__What you will do__: Filter the data below, keeping only lines that contain "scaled".

__Data__:
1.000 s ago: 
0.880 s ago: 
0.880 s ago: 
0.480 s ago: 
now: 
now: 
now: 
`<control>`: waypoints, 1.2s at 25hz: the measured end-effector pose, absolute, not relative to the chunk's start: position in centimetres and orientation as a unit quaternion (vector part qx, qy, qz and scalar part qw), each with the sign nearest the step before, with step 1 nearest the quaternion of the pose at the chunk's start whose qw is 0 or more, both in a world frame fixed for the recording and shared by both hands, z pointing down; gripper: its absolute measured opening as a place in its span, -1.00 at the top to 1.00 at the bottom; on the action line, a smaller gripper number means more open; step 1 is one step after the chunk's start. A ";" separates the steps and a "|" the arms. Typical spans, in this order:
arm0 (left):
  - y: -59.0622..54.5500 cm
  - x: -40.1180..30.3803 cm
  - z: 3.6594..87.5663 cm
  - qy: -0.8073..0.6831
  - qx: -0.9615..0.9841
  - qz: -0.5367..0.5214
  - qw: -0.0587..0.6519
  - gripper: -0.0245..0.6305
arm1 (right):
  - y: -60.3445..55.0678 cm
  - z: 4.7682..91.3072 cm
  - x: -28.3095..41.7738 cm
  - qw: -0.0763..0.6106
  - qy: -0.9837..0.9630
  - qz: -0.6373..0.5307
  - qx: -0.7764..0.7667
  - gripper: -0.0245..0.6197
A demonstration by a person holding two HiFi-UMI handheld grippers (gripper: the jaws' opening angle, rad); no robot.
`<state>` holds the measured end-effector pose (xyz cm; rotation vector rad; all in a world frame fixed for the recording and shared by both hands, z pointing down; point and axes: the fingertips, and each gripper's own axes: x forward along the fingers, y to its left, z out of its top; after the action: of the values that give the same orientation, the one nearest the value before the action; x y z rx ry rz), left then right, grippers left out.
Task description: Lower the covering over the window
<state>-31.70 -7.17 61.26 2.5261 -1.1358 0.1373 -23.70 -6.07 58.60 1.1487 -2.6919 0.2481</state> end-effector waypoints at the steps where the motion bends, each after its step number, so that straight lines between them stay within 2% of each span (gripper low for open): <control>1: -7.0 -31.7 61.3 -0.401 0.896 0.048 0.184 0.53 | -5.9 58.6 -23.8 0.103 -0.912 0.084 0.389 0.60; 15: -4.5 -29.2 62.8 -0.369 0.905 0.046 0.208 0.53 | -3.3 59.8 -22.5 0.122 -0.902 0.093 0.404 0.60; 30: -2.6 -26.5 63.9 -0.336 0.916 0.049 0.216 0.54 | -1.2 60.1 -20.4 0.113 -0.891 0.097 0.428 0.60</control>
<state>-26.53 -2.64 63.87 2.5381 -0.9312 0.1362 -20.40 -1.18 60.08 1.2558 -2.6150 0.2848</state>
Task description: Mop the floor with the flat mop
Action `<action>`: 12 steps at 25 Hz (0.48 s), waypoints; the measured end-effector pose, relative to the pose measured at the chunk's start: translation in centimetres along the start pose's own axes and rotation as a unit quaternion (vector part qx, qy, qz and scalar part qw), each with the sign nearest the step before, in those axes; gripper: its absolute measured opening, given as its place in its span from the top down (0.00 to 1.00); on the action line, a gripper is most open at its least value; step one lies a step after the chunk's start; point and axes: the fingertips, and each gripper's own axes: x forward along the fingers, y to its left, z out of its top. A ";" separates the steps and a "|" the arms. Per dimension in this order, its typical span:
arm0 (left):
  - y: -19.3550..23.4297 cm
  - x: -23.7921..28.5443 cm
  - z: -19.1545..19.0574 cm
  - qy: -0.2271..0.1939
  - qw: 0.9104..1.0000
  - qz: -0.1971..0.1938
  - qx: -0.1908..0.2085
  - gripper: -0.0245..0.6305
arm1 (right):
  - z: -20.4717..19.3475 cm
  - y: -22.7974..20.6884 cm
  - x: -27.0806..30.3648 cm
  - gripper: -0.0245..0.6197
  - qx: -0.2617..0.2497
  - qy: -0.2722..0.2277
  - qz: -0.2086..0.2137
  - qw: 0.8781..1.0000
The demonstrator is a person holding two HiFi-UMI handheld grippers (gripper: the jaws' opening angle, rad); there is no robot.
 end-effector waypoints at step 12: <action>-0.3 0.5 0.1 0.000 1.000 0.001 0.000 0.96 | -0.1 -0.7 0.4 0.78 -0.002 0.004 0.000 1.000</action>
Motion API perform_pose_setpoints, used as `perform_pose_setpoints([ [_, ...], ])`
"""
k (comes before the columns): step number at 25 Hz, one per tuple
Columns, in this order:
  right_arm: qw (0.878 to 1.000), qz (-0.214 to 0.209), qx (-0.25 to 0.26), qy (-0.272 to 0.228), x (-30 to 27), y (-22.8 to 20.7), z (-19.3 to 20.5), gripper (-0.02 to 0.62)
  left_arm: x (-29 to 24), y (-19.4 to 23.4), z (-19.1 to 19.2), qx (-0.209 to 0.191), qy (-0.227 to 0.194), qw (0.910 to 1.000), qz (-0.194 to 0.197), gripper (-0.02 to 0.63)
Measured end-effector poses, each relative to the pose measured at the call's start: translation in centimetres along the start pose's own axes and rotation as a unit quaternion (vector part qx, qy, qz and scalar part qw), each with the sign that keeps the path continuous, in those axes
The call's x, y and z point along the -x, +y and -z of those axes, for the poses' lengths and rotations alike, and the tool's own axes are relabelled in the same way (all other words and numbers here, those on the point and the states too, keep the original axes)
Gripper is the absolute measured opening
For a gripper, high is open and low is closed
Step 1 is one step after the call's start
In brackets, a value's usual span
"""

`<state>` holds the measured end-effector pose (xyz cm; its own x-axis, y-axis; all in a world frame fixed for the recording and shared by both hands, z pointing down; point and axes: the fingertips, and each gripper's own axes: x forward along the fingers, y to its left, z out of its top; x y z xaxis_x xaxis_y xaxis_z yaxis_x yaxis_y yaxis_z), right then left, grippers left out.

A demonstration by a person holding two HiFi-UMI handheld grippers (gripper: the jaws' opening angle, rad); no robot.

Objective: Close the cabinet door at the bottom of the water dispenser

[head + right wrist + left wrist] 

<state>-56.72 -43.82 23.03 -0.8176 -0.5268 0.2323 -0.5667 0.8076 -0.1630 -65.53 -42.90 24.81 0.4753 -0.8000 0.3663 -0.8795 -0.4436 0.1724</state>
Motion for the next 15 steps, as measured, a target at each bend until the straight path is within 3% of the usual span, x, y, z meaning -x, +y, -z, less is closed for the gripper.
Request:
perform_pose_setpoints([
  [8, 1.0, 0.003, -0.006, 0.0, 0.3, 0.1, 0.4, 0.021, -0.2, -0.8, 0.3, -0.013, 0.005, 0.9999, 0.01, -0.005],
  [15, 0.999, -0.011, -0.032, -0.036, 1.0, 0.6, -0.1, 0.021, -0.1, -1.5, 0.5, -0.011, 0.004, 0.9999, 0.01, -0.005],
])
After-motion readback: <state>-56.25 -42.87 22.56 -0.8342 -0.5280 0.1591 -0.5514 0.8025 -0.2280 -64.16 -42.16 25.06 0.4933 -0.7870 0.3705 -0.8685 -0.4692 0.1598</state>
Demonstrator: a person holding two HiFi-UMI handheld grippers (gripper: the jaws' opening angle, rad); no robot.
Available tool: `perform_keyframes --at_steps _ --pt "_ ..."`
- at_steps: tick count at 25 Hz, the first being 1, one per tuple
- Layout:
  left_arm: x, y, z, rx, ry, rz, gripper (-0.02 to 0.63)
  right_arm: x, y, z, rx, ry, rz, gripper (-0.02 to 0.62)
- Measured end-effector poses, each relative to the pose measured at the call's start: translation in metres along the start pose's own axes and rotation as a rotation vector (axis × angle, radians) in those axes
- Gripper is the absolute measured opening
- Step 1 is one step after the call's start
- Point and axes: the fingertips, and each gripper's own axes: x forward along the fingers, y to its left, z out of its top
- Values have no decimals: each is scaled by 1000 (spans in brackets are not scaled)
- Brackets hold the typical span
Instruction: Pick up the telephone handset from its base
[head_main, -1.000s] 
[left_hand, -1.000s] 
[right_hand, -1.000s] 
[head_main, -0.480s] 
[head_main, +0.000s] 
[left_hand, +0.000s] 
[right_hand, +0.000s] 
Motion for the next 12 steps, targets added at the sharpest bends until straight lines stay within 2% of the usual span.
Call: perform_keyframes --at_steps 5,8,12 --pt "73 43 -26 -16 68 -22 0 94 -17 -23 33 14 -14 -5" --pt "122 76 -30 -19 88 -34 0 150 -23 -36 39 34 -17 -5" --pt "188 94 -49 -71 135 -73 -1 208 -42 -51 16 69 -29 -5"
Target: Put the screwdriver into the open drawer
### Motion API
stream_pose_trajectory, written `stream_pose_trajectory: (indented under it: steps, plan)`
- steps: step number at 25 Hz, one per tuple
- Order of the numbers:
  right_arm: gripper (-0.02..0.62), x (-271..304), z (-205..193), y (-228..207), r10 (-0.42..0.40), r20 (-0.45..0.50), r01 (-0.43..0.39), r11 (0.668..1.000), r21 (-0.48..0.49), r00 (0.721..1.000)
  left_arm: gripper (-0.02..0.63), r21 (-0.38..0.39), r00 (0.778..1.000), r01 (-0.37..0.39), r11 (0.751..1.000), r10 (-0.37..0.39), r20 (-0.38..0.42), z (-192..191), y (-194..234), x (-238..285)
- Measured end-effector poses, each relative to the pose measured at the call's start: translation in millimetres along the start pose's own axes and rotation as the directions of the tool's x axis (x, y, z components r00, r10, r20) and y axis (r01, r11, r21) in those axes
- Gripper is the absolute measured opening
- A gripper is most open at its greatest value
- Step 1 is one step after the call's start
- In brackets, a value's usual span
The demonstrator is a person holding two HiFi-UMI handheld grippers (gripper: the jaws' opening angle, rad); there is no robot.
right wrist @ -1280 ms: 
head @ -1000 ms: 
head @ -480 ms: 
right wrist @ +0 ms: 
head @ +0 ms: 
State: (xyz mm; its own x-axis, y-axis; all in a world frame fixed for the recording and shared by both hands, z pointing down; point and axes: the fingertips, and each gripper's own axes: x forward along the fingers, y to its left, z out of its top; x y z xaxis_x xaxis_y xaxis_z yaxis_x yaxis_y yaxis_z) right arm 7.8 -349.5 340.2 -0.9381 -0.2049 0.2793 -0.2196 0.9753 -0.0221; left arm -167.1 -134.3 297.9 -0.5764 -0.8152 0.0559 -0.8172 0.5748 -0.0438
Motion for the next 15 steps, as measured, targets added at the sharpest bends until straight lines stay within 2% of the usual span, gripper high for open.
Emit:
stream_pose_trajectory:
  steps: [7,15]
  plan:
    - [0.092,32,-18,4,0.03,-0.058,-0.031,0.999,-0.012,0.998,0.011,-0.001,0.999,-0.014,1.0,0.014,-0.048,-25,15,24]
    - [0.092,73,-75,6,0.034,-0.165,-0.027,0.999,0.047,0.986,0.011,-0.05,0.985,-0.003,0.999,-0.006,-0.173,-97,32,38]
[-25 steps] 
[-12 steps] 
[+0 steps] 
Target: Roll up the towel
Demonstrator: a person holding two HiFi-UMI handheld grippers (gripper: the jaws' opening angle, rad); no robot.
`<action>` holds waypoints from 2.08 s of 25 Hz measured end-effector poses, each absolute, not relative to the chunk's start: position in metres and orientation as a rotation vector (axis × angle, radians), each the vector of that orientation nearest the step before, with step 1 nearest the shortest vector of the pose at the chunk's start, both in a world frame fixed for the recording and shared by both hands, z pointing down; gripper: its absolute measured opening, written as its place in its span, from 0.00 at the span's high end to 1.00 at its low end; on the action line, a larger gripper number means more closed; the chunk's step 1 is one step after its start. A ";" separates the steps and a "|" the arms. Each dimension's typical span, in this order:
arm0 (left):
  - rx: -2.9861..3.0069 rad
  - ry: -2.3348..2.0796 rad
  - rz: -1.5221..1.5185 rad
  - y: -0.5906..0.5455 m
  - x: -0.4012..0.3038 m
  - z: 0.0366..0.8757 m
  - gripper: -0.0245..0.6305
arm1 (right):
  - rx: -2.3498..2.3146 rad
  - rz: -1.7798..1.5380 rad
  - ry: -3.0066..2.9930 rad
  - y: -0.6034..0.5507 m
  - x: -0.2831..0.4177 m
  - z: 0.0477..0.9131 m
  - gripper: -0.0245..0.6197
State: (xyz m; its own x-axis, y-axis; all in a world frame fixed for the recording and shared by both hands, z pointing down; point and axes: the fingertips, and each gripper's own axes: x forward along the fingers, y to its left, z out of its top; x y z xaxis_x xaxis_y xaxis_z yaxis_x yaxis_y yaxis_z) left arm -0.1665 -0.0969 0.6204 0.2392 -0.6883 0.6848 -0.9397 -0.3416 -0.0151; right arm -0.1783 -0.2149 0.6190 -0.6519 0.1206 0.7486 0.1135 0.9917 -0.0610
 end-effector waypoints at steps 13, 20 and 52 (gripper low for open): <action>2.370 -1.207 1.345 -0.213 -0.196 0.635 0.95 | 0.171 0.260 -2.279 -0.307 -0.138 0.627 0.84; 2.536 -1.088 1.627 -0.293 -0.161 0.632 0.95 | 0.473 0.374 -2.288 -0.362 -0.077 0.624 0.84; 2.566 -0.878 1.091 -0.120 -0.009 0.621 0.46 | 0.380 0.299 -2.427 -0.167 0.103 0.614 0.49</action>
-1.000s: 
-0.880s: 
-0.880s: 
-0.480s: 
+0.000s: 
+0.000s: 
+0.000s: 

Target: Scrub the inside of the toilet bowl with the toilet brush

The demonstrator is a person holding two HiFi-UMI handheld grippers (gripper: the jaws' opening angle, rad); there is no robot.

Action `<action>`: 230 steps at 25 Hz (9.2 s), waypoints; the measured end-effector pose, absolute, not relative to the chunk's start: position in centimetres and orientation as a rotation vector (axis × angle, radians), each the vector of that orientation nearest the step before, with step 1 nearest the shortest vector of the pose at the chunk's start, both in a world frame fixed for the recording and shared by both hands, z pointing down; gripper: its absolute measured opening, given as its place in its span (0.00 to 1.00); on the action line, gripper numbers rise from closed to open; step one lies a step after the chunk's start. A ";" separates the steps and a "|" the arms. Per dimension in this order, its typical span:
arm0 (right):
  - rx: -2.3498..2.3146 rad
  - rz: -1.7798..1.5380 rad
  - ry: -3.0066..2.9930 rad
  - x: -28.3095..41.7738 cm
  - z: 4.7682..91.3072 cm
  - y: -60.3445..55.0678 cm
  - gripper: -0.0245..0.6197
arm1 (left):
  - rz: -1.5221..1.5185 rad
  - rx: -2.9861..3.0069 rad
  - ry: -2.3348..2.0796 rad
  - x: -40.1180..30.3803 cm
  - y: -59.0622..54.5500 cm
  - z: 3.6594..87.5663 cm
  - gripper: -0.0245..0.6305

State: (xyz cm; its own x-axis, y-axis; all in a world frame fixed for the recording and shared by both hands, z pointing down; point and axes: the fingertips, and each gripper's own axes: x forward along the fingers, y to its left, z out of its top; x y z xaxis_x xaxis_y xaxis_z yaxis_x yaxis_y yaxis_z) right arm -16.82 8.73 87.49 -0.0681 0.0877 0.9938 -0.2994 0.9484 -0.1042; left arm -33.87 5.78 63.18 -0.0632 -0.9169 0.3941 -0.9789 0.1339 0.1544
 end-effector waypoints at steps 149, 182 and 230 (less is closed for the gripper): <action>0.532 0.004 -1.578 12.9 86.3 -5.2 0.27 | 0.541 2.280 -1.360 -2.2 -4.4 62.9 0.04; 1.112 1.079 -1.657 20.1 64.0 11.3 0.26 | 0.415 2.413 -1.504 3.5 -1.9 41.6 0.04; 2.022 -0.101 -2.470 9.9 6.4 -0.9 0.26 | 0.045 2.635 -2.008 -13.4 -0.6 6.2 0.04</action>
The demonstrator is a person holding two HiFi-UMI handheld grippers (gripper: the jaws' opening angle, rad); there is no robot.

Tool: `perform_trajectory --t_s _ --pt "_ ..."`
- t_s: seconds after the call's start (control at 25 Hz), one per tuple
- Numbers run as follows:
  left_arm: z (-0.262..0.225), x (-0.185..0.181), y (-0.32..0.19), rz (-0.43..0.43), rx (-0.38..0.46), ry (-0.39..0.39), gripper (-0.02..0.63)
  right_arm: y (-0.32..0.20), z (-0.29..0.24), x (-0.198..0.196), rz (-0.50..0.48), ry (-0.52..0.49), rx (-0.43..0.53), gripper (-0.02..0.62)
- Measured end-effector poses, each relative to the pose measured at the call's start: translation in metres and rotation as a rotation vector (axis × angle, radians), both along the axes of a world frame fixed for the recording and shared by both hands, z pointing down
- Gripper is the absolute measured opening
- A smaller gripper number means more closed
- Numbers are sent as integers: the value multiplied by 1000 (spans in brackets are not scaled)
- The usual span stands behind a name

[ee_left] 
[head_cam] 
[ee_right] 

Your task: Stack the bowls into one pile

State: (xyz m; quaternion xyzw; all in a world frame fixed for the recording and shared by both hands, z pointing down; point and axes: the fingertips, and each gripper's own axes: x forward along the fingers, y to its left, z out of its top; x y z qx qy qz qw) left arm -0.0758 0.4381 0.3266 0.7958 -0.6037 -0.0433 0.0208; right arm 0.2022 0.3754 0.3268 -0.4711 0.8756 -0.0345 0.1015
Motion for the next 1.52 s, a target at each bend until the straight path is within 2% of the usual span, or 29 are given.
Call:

__Solution to this task__:
- Values have no decimals: each is scaled by 1000 (spans in brackets are not scaled)
- Numbers are sent as integers: the value multiplied by 1000 (spans in brackets are not scaled)

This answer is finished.